> Work required
In the data below, find the line that contains "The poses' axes" and the line that contains "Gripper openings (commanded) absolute". Copy both, plus every line between them, exactly.

::: Supplied data :::

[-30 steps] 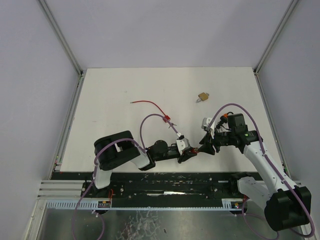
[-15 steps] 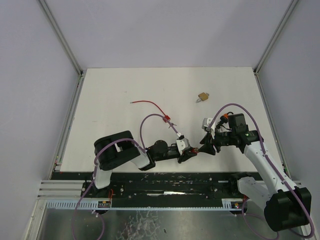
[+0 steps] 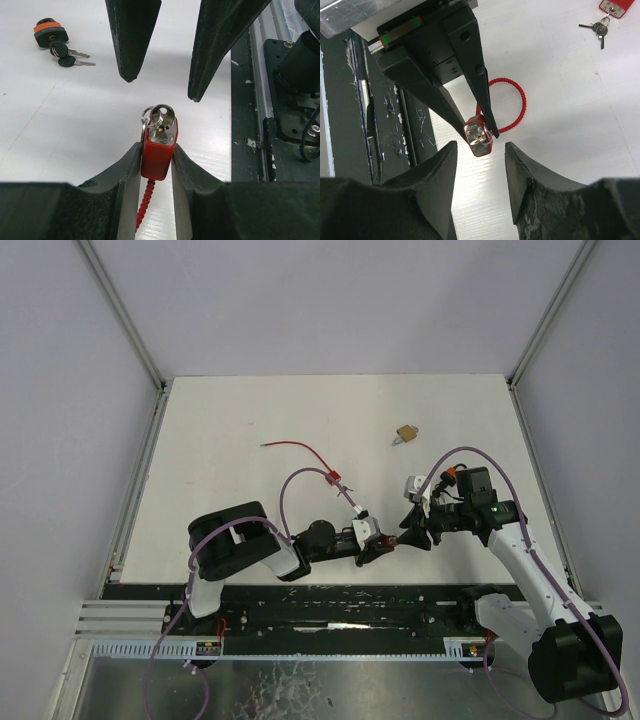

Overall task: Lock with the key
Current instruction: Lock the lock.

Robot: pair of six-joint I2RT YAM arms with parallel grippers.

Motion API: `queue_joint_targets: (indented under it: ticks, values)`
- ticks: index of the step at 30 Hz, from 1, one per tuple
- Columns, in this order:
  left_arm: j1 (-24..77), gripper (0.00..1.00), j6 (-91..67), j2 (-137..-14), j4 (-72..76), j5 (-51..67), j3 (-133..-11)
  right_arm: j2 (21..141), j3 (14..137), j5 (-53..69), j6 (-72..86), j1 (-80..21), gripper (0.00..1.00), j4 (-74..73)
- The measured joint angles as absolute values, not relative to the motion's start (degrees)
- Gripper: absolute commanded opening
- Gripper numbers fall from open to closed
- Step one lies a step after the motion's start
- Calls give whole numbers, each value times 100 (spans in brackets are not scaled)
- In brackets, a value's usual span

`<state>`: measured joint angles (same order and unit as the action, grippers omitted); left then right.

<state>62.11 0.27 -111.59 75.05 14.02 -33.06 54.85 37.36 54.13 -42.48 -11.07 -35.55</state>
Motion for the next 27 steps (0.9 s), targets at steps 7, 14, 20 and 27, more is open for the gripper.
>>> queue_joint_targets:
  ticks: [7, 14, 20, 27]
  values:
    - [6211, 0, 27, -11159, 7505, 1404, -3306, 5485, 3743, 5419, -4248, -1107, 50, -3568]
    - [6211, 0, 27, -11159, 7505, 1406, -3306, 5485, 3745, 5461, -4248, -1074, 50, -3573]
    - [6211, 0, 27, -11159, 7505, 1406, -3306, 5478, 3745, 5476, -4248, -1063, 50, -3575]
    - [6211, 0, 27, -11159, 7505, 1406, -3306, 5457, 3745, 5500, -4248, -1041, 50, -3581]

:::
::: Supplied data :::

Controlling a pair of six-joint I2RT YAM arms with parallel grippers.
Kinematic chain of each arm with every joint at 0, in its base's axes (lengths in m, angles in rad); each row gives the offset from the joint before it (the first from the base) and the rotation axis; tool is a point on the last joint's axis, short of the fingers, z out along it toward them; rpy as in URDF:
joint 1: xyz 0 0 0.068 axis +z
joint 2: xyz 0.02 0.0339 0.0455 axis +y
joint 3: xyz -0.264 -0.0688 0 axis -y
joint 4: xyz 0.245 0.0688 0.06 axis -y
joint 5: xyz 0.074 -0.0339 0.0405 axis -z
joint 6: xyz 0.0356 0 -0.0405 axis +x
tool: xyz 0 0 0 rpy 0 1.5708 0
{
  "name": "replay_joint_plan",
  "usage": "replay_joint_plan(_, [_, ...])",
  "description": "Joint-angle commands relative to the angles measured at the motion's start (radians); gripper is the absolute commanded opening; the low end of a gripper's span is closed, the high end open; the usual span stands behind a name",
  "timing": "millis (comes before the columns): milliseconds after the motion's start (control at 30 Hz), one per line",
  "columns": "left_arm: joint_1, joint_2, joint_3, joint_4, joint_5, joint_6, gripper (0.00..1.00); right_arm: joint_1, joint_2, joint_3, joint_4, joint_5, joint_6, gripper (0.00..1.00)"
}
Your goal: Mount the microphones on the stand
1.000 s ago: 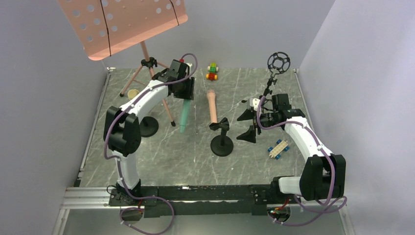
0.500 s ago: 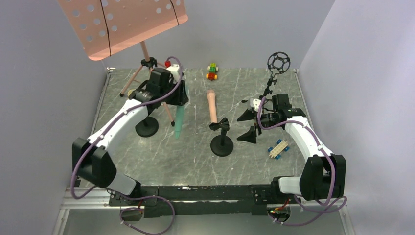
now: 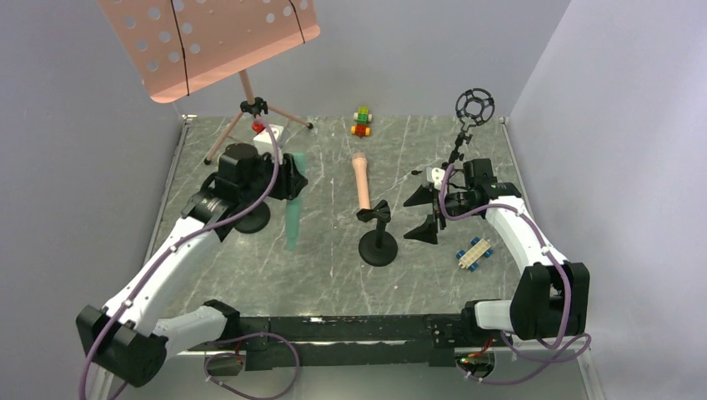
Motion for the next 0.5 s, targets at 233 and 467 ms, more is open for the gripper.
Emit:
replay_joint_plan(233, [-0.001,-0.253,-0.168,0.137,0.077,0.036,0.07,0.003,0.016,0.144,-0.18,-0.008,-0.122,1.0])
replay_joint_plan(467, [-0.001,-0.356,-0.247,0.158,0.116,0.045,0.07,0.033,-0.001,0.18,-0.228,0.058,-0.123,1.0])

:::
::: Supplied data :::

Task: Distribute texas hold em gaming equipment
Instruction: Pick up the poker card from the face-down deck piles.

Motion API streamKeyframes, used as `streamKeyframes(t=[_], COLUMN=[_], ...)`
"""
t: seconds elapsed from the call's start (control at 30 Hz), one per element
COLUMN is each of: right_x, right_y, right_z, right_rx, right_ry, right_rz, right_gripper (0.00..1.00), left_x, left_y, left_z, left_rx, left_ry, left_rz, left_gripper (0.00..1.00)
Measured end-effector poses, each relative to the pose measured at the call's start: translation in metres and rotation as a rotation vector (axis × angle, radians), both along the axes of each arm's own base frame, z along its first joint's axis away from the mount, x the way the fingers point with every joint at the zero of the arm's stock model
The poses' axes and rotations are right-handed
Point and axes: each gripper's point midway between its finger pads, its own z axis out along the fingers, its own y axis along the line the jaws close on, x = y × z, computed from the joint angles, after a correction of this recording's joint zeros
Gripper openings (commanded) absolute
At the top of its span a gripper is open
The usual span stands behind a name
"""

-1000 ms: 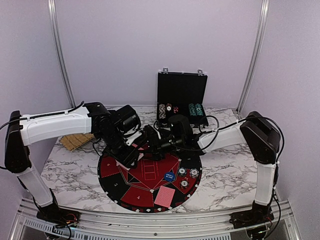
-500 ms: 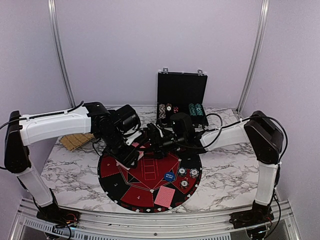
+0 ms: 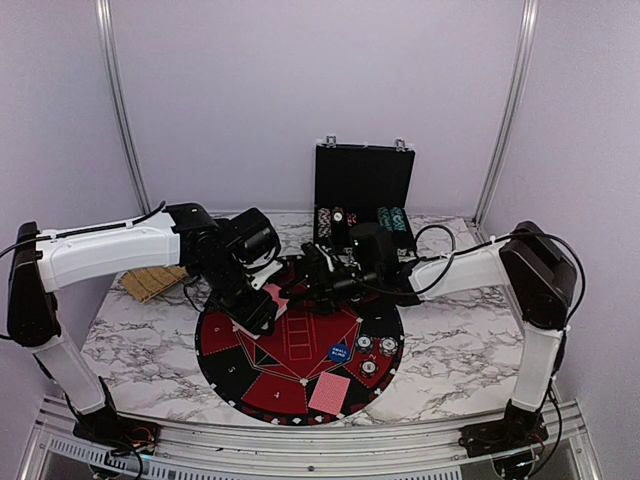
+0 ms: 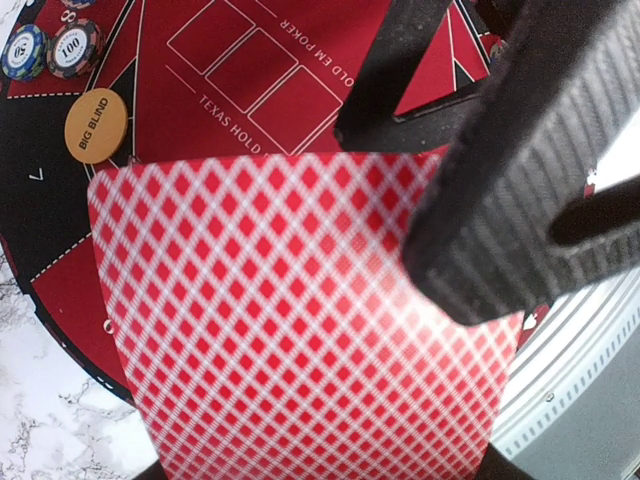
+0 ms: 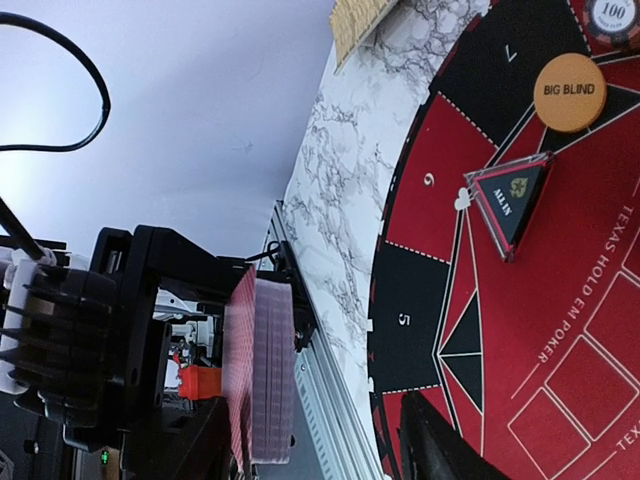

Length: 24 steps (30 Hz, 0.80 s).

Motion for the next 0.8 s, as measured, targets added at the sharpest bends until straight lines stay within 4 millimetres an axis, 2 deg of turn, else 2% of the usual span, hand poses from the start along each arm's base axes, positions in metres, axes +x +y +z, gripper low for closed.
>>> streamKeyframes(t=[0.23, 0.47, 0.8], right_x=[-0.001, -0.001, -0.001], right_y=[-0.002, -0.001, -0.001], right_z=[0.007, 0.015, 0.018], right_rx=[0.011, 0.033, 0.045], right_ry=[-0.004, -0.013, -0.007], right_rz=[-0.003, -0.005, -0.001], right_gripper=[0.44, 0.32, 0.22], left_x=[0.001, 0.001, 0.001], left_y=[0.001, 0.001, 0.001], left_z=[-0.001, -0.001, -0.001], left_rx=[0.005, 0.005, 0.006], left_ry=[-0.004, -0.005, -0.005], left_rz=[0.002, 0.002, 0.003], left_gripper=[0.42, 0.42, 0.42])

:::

> Task answer
The poses' axes and rotations are right-handed
Point and axes: each gripper's point midway between its finger pads, its own z axis out along the fingers, its own y axis along the line the jaws close on, x = y × z, computed from the joint angles, after a correction of this recording's joint zeros
Gripper openings (commanded) absolute

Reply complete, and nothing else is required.